Accelerated Mobile Pages: TOP 10 Issues of Implementation

In Responsive Design by Jonathan Silverstein

You’ve embraced Accelerated Mobile Pages and are a true believer in the power of AMP techniques to deliver faster load speeds to your mobile users. And now you are waiting for the payoff: increased customer satisfaction, better search engine rankings (including your page displayed as a featured snippet at the top of Google’s search results) and rising rates of conversion.

But it’s just not happening. What went wrong? Which of the top 10 errors in implementing Accelerated Mobile Pages are preventing your AMP success?

Accelerated Mobile Pages

Test Your Accelerated Mobile Pages

One way to easily assess your website’s performance as AMP pages is to run Google’s AMP audit. Google’s rapid assessment can help you monitor and resolve common issues with markup, such as errors in structured data.

The developers at Google also recommend the AMP Validator, a Chrome browser plugin and developer console, or the amphtml-validator npm module, which can be integrated into your build to ensure a valid AMP-enhanced page.

Why Things Go Wrong with Accelerated Mobile Pages

AMP, of course, is all about designing super-light pages for supercharged delivery. The goal is to have content displayed within a mere second. CNBC, for example, uses AMP to achieve blazing fast load speeds of 1.23 seconds on average.

In targeting mobile load times, both AMP Project and Mobile1st’s mobile optimization team have identified slow load speeds as a major consumer complaint. Long and even short waits for loading pages directly and disastrously impact a website’s conversion rate. No wonder mobile experts at the AMP Project, Google and Mobile1st are working strenuously to provide solutions to lagging wait times.

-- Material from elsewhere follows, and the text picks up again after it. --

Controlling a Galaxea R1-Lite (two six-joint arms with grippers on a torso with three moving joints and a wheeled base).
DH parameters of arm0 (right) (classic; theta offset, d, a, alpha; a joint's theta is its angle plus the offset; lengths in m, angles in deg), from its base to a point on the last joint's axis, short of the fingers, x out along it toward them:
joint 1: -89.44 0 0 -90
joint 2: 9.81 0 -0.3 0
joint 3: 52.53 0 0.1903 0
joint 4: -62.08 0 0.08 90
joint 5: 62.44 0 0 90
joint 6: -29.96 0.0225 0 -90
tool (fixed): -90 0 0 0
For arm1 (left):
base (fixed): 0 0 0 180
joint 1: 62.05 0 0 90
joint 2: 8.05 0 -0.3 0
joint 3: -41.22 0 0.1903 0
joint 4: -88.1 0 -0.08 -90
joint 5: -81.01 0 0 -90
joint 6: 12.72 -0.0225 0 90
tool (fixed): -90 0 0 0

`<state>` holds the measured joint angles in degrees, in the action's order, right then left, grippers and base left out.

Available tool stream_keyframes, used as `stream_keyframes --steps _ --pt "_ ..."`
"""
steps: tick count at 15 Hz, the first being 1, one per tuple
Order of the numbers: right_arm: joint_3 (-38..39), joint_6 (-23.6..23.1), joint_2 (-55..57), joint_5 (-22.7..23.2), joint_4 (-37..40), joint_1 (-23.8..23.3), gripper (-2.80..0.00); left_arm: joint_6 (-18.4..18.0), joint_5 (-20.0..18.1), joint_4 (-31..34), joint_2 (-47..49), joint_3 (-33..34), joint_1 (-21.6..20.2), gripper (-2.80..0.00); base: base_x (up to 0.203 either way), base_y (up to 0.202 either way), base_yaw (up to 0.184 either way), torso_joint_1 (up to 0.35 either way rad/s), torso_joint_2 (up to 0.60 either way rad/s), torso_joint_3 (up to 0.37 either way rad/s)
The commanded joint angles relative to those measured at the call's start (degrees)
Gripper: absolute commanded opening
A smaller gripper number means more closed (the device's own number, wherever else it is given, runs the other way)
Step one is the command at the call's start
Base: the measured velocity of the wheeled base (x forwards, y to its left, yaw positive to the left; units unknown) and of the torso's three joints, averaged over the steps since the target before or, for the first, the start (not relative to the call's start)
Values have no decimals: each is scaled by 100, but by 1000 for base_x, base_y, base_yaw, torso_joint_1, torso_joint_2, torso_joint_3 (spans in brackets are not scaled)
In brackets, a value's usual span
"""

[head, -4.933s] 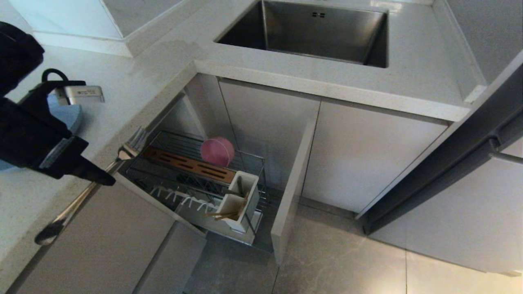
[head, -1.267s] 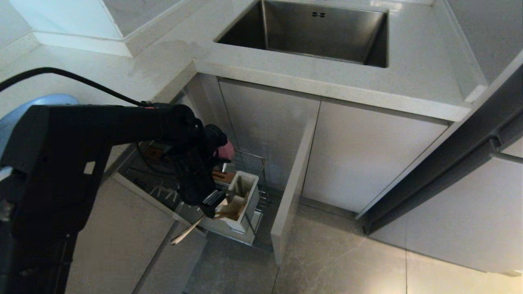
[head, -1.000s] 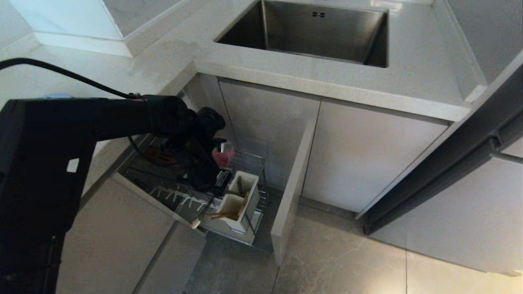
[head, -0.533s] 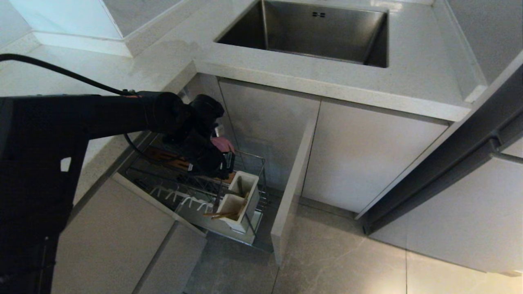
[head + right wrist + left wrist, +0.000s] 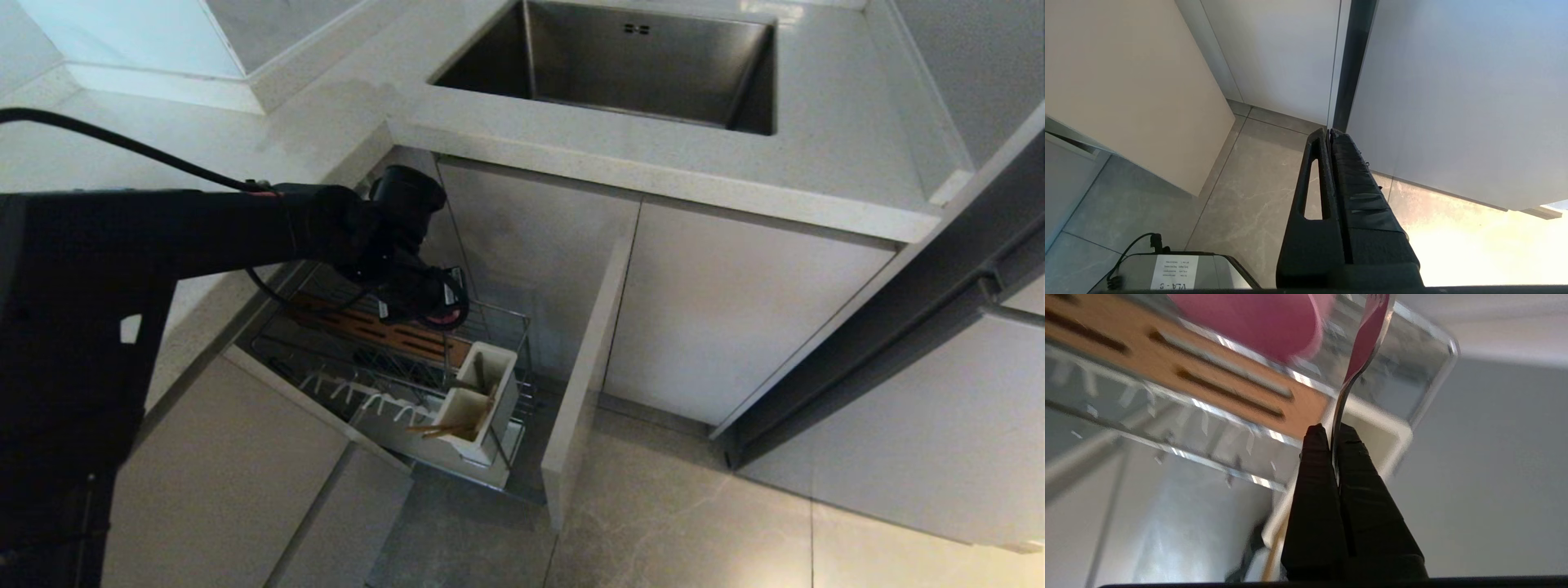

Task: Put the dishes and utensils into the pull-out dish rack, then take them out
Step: Pick up the fork and place it in the cupboard

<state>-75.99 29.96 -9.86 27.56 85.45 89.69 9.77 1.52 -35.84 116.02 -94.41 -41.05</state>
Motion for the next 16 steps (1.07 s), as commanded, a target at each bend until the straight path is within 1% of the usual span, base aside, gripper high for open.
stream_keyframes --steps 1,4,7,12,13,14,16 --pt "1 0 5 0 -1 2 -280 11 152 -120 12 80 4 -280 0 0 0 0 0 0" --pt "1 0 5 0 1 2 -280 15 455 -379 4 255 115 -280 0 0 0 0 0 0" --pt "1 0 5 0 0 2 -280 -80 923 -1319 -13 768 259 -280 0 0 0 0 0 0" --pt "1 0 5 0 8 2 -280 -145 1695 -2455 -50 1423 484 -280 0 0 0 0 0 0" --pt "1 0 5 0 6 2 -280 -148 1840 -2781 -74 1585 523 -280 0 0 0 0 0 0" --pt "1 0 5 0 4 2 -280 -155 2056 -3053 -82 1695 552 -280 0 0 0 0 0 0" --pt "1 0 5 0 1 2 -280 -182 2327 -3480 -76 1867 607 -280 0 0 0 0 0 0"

AMP’s open source code employs industry best practices to build lightweight versions of web pages for accelerated delivery. AMP sharply limits the possible set of coding options to ensure consistent, reliable performance and accelerated loading. It utilizes a subset of HTML, but largely excludes JavaScript. In addition, AMP relies on Google AMP Cache to store core elements of your website’s mobile pages at servers around the world, so a website loads quickly whether you are in Lima, Peru or Lincoln, Nebraska.

AMP’s limited HTML coding options, however, often confuse page developers. To ensure correct AMP coding one must master a long list of tags and attributes that have been allowed while excluding the many that have been banned.

“HTML errors are absolute leaders among AMP issues.”


The Dreaded Top 10 Bugs in Your AMP Pages

Running an audit on your Accelerated Mobile Pages may highlight any of 30+ errors in AMP validation that the project so thoughtfully outlines. Those issues run the gamut from AMP HTML Tag and Attribute errors to Style and Layout errors to Deprecation errors.

But as SEMrush has shown, not all errors are equally likely. In fact, the top ten issues make up the vast majority of problems afflicting AMP pages of leading publishers, and the top five happen over 30% of the time.

Without further ado, here are the top ten bugs infesting AMP pages listed in order of frequency, along with the Accelerated Mobile Pages definitions.

  • Disallowed attributes

Attributes are whitelisted, so there is no definitive list of all disallowed attributes. To check the supported attributes for each specific tag, search for HTML tag, and then attrs in the AMP validator spec.

  • Disallowed tag

Tags are whitelisted, so there is no definitive list of all disallowed tags; however, the Accelerated Mobile Pages specification broadly defines the set of disallowed tags.

  • Invalid attribute value

This error indicates that an HTML tag has an attribute with an allowed name, but not an allowed value. For example, one common trigger for this error is invalid values for URLs. All URLs values (in href and src attributes) must match one of these possible attribute values.

  • Invalid URL protocol

This error occurs for tags that have an href or src that must be set to certain protocols. For example, many tags require https.

  • Invalid URL

This error occurs when an attribute has a URL, but the URL is invalid.

  • Mandatory tag ancestor with hint

The error occurs when one of the specified tags is found in the AMP document and isn’t properly nested in its mandatory parent.

  • Disallowed style attribute
  • Mandatory attribute missing

Mandatory attributes for AMP tags are defined within AMP’s validator spec. Simply search for the tag, view the listed attributes, and check for mandatory: true. Mandatory attributes for each AMP tag are also listed within the tag’s specification.

  • Wrong parent tag

Specific tags require an immediate parent (as opposed to distant ancestor).

  • Missing URL

This error occurs when an attribute that requires a URL is missing it, for example, an empty href or src attribute.

As can readily be seen, Accelerated Mobile Pages HTML tag and attribute errors happen 90% of the time, while the remaining most common error is due to style and layout issues. Catch these errors to ensure your AMP pages are delivering their maximum performance and profit.